Pada masa ini, lembaran kertas wayang mulai dilengkapi dengan tongkat kayu di setiap ujungnya. Fungsinya adalah mempermudah penggulungan dan penyimpanan, serta memudahkan dalam proses pementasan. Dari sinilah istilah "wayang beber" mulai dikenal luas.
Memasuki tahun 1378 M, Raja Brawijaya V memerintahkan putranya, Raden Sungging Prabangkara, untuk menciptakan versi baru dari wayang beber purwa. Hasilnya adalah tiga set cerita dengan pewarnaan lebih kaya dan detail karakter yang lebih jelas, terutama dalam membedakan antara tokoh raja dan punggawa.
Ketiga lakon yang terkenal dari masa ini adalah kisah Panji di Jenggala, Jaka Karebet di Majapahit, dan Damarwulan. Perubahan mencolok terjadi pada tahun 1518 M, di masa kejayaan Kesultanan Demak. Wayang beber mengalami modifikasi besar, mengikuti nilai-nilai ajaran Islam yang mulai berkembang.
Gambar manusia dan hewan yang semula digambarkan realistik mulai dimiringkan atau distilisasi, demi menyesuaikan dengan hukum fikih yang tidak memperbolehkan penggambaran makhluk hidup secara utuh. Para wali, termasuk Sunan Bonang, kemudian menciptakan wayang kulit yang menjadi sarana dakwah Islam.

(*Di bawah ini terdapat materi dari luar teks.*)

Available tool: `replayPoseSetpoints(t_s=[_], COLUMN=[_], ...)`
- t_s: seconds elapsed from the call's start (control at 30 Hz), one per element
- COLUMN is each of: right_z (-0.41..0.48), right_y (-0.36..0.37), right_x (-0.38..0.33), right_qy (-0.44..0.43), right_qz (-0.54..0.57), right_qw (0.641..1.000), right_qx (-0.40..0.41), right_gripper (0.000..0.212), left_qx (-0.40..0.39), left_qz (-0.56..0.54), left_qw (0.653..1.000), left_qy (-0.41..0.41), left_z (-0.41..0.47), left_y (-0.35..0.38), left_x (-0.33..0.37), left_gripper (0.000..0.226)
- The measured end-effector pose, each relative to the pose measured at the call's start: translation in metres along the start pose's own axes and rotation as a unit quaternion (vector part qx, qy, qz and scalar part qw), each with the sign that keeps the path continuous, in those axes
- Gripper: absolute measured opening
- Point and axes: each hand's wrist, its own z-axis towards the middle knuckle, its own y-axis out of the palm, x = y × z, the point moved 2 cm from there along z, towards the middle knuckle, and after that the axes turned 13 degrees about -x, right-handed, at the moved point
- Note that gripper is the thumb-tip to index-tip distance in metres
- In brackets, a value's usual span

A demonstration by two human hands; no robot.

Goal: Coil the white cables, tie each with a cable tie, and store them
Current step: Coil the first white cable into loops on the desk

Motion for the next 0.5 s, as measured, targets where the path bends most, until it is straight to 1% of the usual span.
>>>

Sunan Bonang juga membuat versi Wayang Beber Gedog dengan kisah Panji Asmorobangun dan Dewi Sekartaji. Kemudian, pada masa pemerintahan Mangkurat II di Kerajaan Kartasura tahun 1690 M, wayang beber kembali dihidupkan.
Kisah yang dimainkan saat itu adalah Joko Kembang Kuning. Beberapa dekade berikutnya, tepatnya pada tahun 1735 M, saat Kartasura dipimpin oleh Raja Pakubuwana II, kisah Joko Kembang Kuning kembali ditampilkan bersama lakon Remeng Mangunjaya.
Sayangnya, perkembangan wayang beber sempat terhambat karena peristiwa pemberontakan China. Dalam kekacauan itu, keluarga kerajaan terpaksa mengungsi dan membawa perlengkapan wayang beber ke berbagai daerah.
Sebagian dari keluarga kerajaan yang mengungsi kemudian menetap di wilayah Gunungkidul, Wonosari, sementara yang lain memilih Karangtalun, Pacitan sebagai tempat tinggal baru. Di tempat-tempat inilah, warisan wayang beber terus dijaga dan dilestarikan para penerusnya.
Dari pelarian itulah, seni pertunjukan ini menyebar ke berbagai penjuru, bertahan dalam rupa-rupa bentuknya, dan tetap hidup hingga kini sebagai bagian penting dari kekayaan budaya Nusantara.
Sebagian di antaranya menetap di Gunungkidul, Wonosari, dan sebagian lain di Karangtalun, Pacitan. Dari sinilah, warisan wayang beber tersebar dan tetap bertahan dalam berbagai bentuk hingga hari ini.